Kyle, Sask. — It's 7 a.m. and the coffee pot is percolating. I am in the kitchen making lunches while my little girls (ages 4 and 2.5) still sleep. As soon as I have our lunch kit organized, I will wake them up and quickly get them dressed and hustled out the door. Unlike many other moms across Canada who work, my destination is not daycare and then the office. It's out to the field.
I am a grain farmer in Kyle, a small town in Southwest Saskatchewan. It's early May, which means my girls and I are busy seeding this year's crops. This is my sixth year on the farm.
I enjoy farming as a family, but it comes with its share of logistical challenges.
I grew up in Calgary and had an 11-year career in the film industry before meeting my husband and moving here. The girls have been farming with my husband and I since they were born. My oldest had her first cab ride at six weeks when we started harvest and I was needed in the combine, while my husband worked full-time off-farm. Over the past four years, we have worked hard to develop a system that involves farming with our girls and having both grandmas help take the kiddos so they are not in the field with us.
At 8 a.m. we arrive at the field, and I start the tractor to allow it time to warm up while we load all of our things for the day into the cab. We are accessorized to the max with pillows, blankets, toys, books, lunches, diapers, wipes and more coffee for me!
The beauty of technology means that I can put my tractor on autosteer, which drives it up and down the field for me — so aside from turning at the ends of the fields and making sure everything is running the way it should be, my hands are free. It allows us to pass the morning in a tractor cab smaller than a compact car practicing shapes and numbers on the windows with dry-erase markers and, of course, singing along to the "Frozen" soundtrack.
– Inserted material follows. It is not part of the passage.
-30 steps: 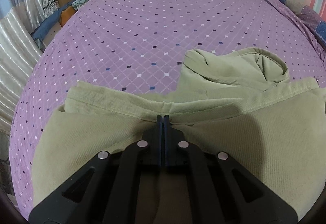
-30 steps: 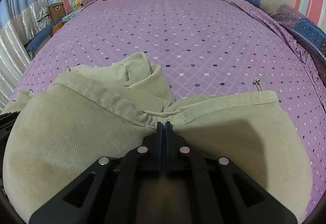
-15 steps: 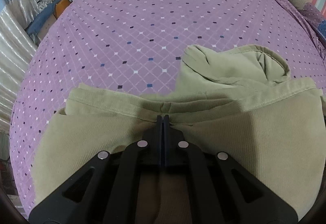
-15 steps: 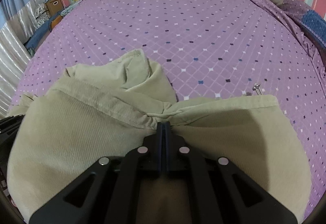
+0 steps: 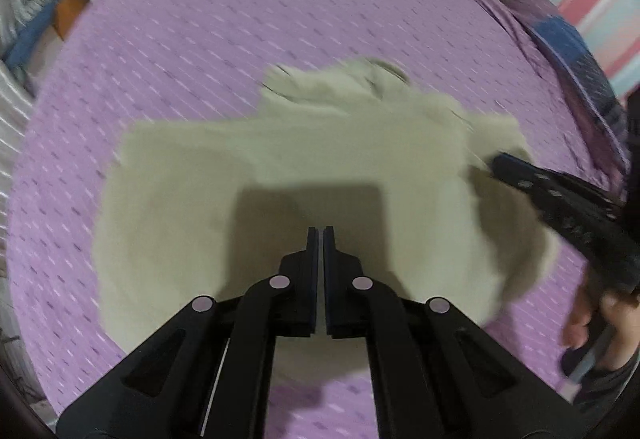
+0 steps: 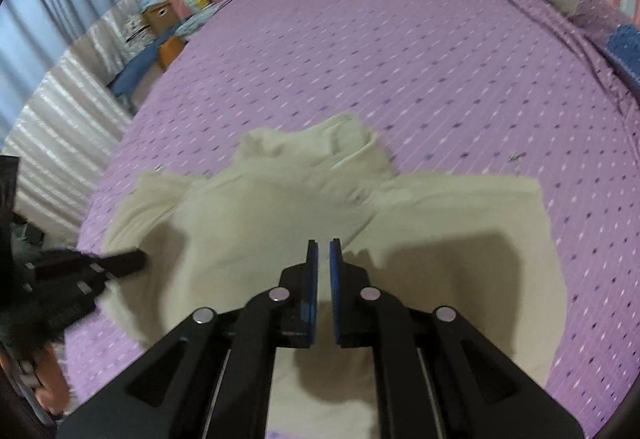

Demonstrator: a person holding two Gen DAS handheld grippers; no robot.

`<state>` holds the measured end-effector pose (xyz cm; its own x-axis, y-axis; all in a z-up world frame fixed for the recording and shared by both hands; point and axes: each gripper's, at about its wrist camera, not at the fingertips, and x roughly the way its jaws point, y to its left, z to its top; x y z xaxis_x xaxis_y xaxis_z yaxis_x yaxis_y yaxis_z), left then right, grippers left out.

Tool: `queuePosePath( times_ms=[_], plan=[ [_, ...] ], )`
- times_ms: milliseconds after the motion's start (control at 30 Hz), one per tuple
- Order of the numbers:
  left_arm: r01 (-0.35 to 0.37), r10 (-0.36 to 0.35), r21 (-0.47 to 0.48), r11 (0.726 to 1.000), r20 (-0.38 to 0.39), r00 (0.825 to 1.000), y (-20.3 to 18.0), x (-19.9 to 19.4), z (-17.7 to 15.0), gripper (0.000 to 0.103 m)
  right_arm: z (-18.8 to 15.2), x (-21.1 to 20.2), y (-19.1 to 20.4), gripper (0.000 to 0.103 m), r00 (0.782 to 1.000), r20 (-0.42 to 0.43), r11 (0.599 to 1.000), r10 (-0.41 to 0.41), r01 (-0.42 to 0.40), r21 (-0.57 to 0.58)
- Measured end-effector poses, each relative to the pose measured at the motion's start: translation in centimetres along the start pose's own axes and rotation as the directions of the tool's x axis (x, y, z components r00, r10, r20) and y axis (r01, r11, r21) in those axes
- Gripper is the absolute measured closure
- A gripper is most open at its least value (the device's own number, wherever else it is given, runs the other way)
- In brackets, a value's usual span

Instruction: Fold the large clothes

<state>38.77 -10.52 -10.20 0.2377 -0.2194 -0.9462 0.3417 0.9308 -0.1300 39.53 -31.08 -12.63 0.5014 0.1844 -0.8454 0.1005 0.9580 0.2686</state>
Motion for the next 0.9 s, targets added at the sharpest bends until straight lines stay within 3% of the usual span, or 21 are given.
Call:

After lunch, it's nap time. My oldest curls up on the bench behind my seat, and my youngest is cozied into a nest of blankets on the floor. After naps, the girls are done farming for the day and are picked up by a grandparent to go play while I continue seeding. I will see them when we stop and gather for supper. My mom usually puts them to bed while my husband is out spraying, and I stay in the field seeding until 12 or 1 a.m. in the morning. Then it's home to sleep and to get ready to do it all again the next day.
Where I live the closest daycare centres are in towns that are 30 to 40 kilometres away.
I enjoy farming as a family, but it comes with its share of logistical challenges. We live in an area without access to childcare, which means we must be creative to allow me to keep my role on the farm as a working mom.
I often get frustrated that in rural areas, being a working mom is often a choice not awarded to many. I have watched many friends put their careers on hold until their children were old enough to go to school, simply because of the logistics involved. Where I live the closest daycare centres are in towns that are 30 to 40 kilometres away, and there are large rural areas competing for spots.
Please do not get me wrong: there is nothing wrong with being a stay-at-home mom. In fact, out here in rural Canada, my life would be so much easier if that was the role that made my heart sing, but I find I personally am a better mother and wife when I am able to work — and for me, that work is to farm.
Over the past four years, my husband and I have been working with both our parents to become much more streamlined and supported in working together. My mom, who lives two provinces away, comes out during seeding and harvest to help with the girls. My mother-in-law does a lot of the cooking. I help my mom to not get overwhelmed by bringing the girls with me in the equipment for parts of the day, and I spend days making freezer meals before busy seasons to help my mother-in-law with the cooking.
It is a juggling act that we are still working on perfecting, and even with all the help from our parents there are still very hard days and moments — times when we are all spread too thin, times when the girls are upset and tired and don't want to come with us to the field. There are tears from stress and from feeling like I am failing as a mother, or thoughts that I am selfish in my determination to keep my role on the farm even though I have littles.
I know that childcare is a struggle everywhere across Canada.
It would be such an amazing resource to have childcare in my little rural community, but unfortunately I do not think it is something I will be seeing anytime soon, even though there are a group of moms working hard to try to make it happen.The impression left upon me over the last couple years is that it is expected for the wife, once children are born, to be the primary caregiver, and to put one's career on hold at least until the children are old enough to go to school.
I know that childcare is a struggle everywhere across Canada, and I am fully aware that if I had remained living and working in the city it would still be a struggle to find a daycare that had space (let alone balancing the costs associated with it). But I'd gladly take on those challenges if it meant at least having the option of sending my girls to childcare.
I love being a mom, and I also love being a farmer. I simply want the confidence of knowing I won't have to give up my role on my farm just because I have two beautiful little girls who depend on me.